減価償却費の計算結果から、建物と設備を一式として扱うより分けた方が減価償却費を多く計上できるので、単年度の節税効果は高いことが分かります。

減価償却費

  • 建物一式:33万円
  • 建物設備:46.5万円(13.5万円↑)

 

しかし、単年度の減価償却費は一時的に増えますが、全体の減価償却費の上限は1500万円なので、トータルの節税効果は同じになります。

 

女性投資家
女性投資家

どういうこと?

ぴろり
ぴろり

具体的にはこういうこと。

 

[建物一式場合の減価償却費]

建物一式での減価償却費

建物一式の場合、減価償却費33万円を47年間計上できます。

[建物設備に分ける場合の減価償却費]

建物と設備を分けた場合の減価償却費

建物設備に分けた場合、減価償却費46.5万円を15年間。

(設備の減価償却は15年で終わるため)16年目から47年目の31年間の減価償却費は毎年26.4万円です。

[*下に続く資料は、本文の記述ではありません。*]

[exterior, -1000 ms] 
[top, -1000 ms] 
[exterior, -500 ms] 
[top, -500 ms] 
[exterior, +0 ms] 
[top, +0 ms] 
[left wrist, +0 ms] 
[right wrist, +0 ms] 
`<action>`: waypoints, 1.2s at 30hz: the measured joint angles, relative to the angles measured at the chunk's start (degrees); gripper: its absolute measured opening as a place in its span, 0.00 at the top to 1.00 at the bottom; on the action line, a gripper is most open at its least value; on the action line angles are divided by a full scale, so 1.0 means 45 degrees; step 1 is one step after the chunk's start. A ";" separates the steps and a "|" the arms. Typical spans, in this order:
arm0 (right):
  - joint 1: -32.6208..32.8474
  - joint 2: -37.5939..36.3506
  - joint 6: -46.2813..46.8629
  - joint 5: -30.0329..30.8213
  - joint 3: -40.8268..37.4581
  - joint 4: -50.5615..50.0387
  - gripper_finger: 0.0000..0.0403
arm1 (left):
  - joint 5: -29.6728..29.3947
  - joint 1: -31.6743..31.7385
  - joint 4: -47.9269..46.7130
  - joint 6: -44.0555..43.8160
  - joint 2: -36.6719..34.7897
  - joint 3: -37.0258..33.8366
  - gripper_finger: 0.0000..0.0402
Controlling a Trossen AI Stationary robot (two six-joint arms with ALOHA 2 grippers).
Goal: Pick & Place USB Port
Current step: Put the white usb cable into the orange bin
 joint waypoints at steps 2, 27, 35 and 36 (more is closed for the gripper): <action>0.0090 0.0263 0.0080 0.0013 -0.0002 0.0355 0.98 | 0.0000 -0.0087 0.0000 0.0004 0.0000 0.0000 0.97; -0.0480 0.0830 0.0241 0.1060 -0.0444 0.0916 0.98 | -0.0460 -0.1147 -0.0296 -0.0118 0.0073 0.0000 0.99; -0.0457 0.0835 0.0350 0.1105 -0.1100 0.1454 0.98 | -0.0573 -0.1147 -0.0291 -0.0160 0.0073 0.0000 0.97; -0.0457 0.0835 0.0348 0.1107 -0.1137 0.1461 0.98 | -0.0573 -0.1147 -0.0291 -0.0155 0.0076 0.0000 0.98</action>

建物設備に分けた方が減価償却費の計上スピードで勝るけれど、16年以降失速します。

つまり、47年後の減価償却費の合計はどちらも1500万円で同じなのです。

減価償却費を使った節税の盲点

サラリーマンの不動産投資は経費を積み上げて、不動産所得を赤字にした方が節税できます。

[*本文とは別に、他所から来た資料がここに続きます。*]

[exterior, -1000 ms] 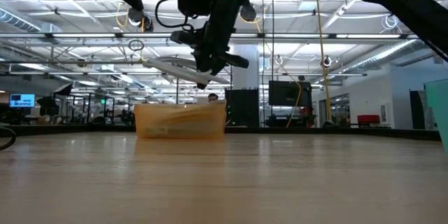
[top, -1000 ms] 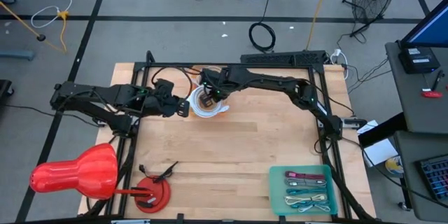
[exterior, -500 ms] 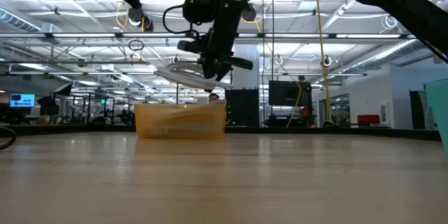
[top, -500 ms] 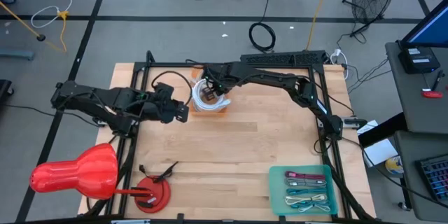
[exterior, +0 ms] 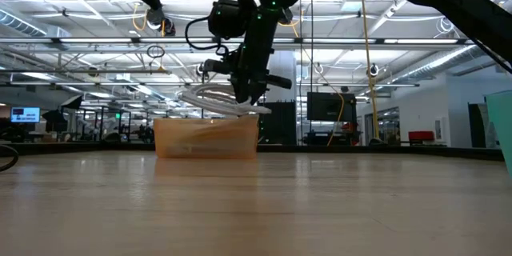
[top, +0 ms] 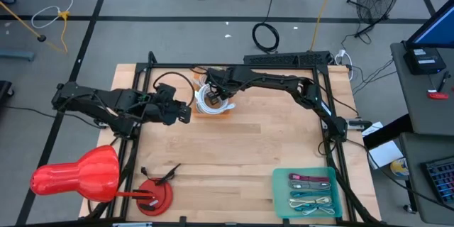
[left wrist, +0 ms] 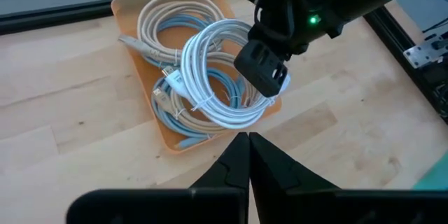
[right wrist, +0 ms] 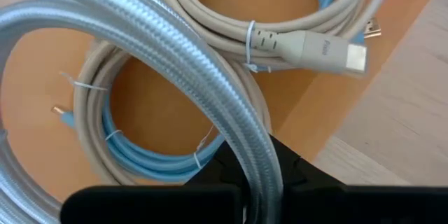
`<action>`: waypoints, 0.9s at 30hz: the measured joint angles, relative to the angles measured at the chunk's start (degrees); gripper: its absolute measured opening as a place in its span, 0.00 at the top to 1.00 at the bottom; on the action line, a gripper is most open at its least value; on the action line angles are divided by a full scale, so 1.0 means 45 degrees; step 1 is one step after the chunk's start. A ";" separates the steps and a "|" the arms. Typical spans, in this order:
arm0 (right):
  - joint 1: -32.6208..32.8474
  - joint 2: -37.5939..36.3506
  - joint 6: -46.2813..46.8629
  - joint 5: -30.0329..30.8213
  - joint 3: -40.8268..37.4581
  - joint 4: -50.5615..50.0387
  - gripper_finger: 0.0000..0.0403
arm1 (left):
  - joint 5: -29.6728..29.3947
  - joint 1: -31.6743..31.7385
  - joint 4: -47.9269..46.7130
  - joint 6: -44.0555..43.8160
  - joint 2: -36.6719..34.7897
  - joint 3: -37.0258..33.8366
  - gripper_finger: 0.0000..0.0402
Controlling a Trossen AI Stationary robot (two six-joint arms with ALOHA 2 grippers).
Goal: Pick & Place USB Port
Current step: Put the white usb cable into the orange bin
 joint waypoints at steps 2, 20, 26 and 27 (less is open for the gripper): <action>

サラリーマンの給与所得から不動産所得の赤字を差し引けるからです。

サラリーマン投資家の節税の仕組み

 

しかし、不動産所得が赤字になった場合、経費として認められない項目がひとつ増え、これが節税の盲点になっています。

ローン返済の土地分の利息です。

不動産所得が赤字の場合、ローン返済の土地分の利息は経費計上不可

新築ワンルーム投資は赤字でも大した節税にならない

新築ワンルーム投資の秘密

新築ワンルームマンションは頭金ゼロ円でも買うことができますが、たくさんの融資を必要とします。

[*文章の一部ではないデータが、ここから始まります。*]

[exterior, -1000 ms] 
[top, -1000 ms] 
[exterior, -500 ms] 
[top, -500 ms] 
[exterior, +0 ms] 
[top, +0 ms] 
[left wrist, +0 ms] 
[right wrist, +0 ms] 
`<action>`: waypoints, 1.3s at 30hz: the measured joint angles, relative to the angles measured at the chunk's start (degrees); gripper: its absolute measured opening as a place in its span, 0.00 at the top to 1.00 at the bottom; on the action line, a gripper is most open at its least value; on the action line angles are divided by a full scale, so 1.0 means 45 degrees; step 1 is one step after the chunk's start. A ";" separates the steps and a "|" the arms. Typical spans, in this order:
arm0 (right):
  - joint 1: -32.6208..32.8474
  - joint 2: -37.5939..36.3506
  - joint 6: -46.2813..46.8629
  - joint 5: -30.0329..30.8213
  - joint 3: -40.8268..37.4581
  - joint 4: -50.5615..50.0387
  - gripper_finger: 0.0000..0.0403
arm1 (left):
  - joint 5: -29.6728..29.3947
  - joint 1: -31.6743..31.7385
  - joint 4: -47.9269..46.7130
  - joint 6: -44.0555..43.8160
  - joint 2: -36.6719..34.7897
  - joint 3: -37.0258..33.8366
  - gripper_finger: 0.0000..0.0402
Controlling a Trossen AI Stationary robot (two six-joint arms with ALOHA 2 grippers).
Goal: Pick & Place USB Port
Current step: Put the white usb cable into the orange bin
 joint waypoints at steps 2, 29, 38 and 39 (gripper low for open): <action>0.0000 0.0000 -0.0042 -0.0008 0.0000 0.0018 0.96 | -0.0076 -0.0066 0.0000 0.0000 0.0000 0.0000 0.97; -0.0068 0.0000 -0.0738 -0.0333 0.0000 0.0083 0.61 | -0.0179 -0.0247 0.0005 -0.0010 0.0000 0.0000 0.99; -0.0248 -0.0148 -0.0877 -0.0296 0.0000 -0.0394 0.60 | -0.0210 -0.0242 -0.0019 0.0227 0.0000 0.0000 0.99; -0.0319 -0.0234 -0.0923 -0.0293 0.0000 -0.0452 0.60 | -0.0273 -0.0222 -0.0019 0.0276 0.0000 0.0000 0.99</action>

そのため、土地のローン返済の利息分も結構な金額になる場合が多いです。

仮に「土地のローン返済の利息部分」が10万円で、不動産所得がマイナス15万円だったなら、節税効果はどうなるでしょうか?

この場合、「土地のローン返済の利息部分」が10万円は経費として認められないため、給与所得から差し引ける不動産所得の赤字はたったの5万円(15-10)だけです。

新築ワンルーム投資には、こういうトラップがたくさんあるのです。

新築ワンルーム投資で失敗は必然!借金地獄の世界をノゾいて見る?

まとめ

ブログキャラ

単年度ベースでみると、不動産は建物と設備に分けた方が節税できる。

でも、全体ベースでみると、建物と設備に分けても節税効果はかわらないんだね。

ただし、「土地のローン返済の利息部分」が多かったり「不動産所得が赤字」でだったなら、建物と設備に分けて減価償却するべきではないよ。

赤字の場合「土地のローン返済の利息部分」は経費にできないからね。